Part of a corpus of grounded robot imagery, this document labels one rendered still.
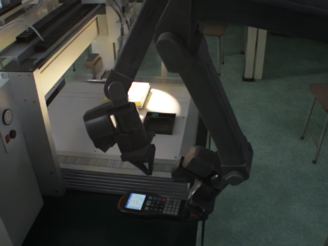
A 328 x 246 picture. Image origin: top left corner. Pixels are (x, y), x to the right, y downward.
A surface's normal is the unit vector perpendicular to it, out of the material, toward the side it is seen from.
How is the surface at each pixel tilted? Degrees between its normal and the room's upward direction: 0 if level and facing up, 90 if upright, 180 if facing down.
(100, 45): 90
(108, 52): 90
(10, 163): 90
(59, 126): 0
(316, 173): 0
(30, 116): 90
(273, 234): 0
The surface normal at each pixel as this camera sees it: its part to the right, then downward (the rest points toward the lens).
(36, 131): -0.14, 0.55
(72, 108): -0.01, -0.83
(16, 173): 0.99, 0.07
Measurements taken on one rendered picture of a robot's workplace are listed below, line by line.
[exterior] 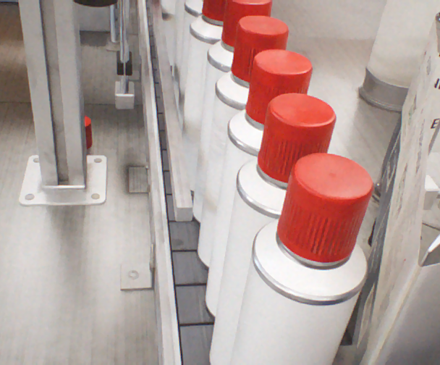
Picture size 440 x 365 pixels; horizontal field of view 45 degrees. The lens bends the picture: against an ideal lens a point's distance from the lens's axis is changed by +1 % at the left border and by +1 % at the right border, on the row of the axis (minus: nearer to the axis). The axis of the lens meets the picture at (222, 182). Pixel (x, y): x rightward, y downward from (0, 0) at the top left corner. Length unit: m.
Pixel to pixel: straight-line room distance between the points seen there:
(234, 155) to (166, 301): 0.16
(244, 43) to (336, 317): 0.18
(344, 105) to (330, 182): 0.52
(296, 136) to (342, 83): 0.54
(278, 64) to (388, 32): 0.43
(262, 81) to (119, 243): 0.29
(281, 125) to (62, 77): 0.32
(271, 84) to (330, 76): 0.51
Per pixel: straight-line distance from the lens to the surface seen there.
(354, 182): 0.21
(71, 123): 0.55
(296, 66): 0.30
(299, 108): 0.26
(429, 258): 0.22
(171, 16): 0.72
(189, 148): 0.49
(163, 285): 0.44
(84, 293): 0.50
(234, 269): 0.30
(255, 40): 0.34
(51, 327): 0.48
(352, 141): 0.65
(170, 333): 0.41
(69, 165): 0.58
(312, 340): 0.25
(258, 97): 0.30
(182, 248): 0.46
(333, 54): 0.87
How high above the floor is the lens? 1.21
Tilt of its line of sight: 37 degrees down
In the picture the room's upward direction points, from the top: 8 degrees clockwise
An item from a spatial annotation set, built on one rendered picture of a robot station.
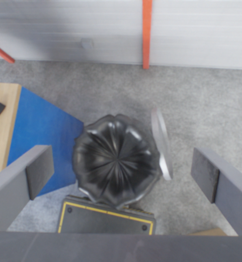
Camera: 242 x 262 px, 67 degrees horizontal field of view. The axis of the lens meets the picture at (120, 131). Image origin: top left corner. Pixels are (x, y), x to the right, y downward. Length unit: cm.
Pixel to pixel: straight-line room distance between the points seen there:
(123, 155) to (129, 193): 25
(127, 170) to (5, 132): 67
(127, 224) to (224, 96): 136
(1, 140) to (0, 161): 9
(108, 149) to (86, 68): 105
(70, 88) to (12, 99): 104
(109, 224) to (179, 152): 82
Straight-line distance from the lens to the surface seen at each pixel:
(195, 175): 17
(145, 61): 175
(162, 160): 118
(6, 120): 97
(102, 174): 115
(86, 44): 163
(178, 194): 173
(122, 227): 144
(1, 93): 102
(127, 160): 117
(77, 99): 188
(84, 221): 149
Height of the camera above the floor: 168
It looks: 79 degrees down
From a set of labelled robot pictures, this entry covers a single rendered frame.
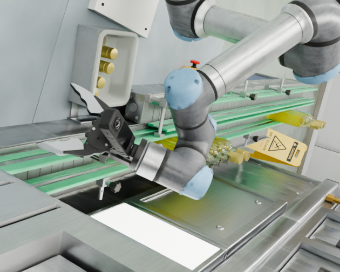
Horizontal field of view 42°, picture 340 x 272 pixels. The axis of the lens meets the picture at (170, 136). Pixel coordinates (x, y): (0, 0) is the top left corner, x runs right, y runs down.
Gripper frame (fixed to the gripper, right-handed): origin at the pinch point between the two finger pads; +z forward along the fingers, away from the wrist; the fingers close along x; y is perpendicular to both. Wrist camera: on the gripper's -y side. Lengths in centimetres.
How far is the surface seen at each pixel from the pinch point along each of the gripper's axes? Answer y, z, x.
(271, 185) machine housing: 73, -73, 36
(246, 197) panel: 51, -59, 19
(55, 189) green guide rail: 19.7, -5.4, -10.6
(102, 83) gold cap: 32.5, -1.4, 25.7
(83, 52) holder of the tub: 25.4, 6.3, 28.5
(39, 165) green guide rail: 11.9, -0.8, -8.6
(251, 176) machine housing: 79, -67, 38
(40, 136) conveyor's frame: 22.5, 4.4, 0.5
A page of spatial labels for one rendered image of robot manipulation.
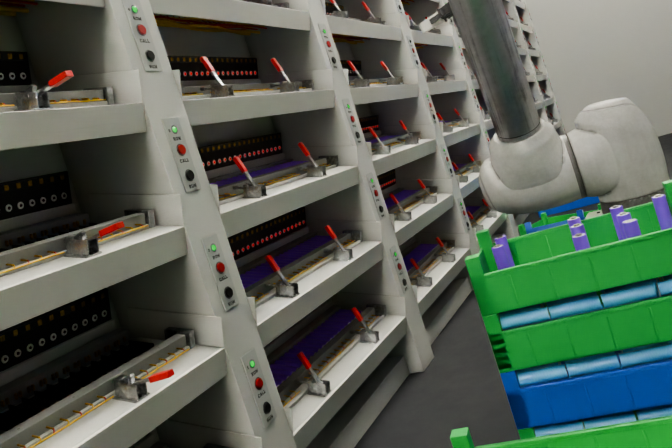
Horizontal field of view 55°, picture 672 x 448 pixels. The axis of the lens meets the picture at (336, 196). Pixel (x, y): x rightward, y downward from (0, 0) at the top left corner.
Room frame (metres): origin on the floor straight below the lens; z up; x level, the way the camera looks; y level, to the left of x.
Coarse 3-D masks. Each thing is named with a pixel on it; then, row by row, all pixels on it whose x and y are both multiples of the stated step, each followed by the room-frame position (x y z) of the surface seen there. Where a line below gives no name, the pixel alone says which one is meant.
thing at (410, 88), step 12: (372, 72) 2.32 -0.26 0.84; (384, 72) 2.31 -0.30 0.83; (396, 72) 2.29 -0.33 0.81; (408, 72) 2.27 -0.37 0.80; (348, 84) 1.72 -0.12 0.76; (408, 84) 2.16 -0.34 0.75; (360, 96) 1.79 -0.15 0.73; (372, 96) 1.87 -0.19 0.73; (384, 96) 1.96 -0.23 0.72; (396, 96) 2.05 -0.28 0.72; (408, 96) 2.16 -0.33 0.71
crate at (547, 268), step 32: (608, 224) 0.97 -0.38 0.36; (640, 224) 0.96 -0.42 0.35; (480, 256) 0.86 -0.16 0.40; (512, 256) 1.02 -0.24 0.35; (544, 256) 1.01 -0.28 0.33; (576, 256) 0.81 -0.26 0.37; (608, 256) 0.80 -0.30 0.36; (640, 256) 0.78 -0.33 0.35; (480, 288) 0.85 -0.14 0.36; (512, 288) 0.83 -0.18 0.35; (544, 288) 0.82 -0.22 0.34; (576, 288) 0.81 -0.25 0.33; (608, 288) 0.80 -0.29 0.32
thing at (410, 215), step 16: (384, 176) 2.20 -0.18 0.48; (384, 192) 2.19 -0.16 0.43; (400, 192) 2.24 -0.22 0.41; (416, 192) 2.19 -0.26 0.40; (432, 192) 2.27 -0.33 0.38; (448, 192) 2.26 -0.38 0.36; (400, 208) 1.87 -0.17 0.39; (416, 208) 2.03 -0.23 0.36; (432, 208) 2.03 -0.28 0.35; (448, 208) 2.21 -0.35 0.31; (400, 224) 1.82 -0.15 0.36; (416, 224) 1.89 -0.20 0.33; (400, 240) 1.76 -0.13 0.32
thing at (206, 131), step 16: (160, 32) 1.42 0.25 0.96; (176, 32) 1.47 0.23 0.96; (192, 32) 1.53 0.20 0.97; (208, 32) 1.59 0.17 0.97; (224, 32) 1.65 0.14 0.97; (176, 48) 1.46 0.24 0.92; (192, 48) 1.51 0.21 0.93; (208, 48) 1.57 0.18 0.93; (224, 48) 1.63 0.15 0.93; (240, 48) 1.69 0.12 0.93; (336, 48) 2.24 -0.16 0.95; (368, 112) 2.33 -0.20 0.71; (192, 128) 1.43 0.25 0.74; (208, 128) 1.48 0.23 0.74; (224, 128) 1.53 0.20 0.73; (240, 128) 1.59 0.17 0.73; (256, 128) 1.65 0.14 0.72; (272, 128) 1.72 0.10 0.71; (208, 144) 1.46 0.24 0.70; (64, 160) 1.10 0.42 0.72; (80, 208) 1.10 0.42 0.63
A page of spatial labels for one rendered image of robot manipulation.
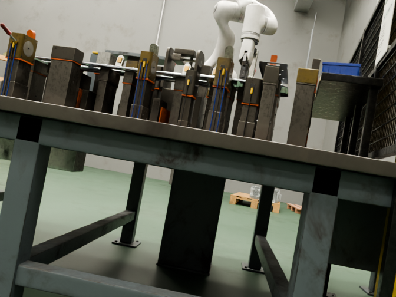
=====
• Problem
Search the records for the string "green" and, wherever a line contains it, please copy that line.

• Result for this exercise
(55, 189) green guide rail: 19.7, -5.4, -10.6
(39, 165) green guide rail: 11.9, -0.8, -8.6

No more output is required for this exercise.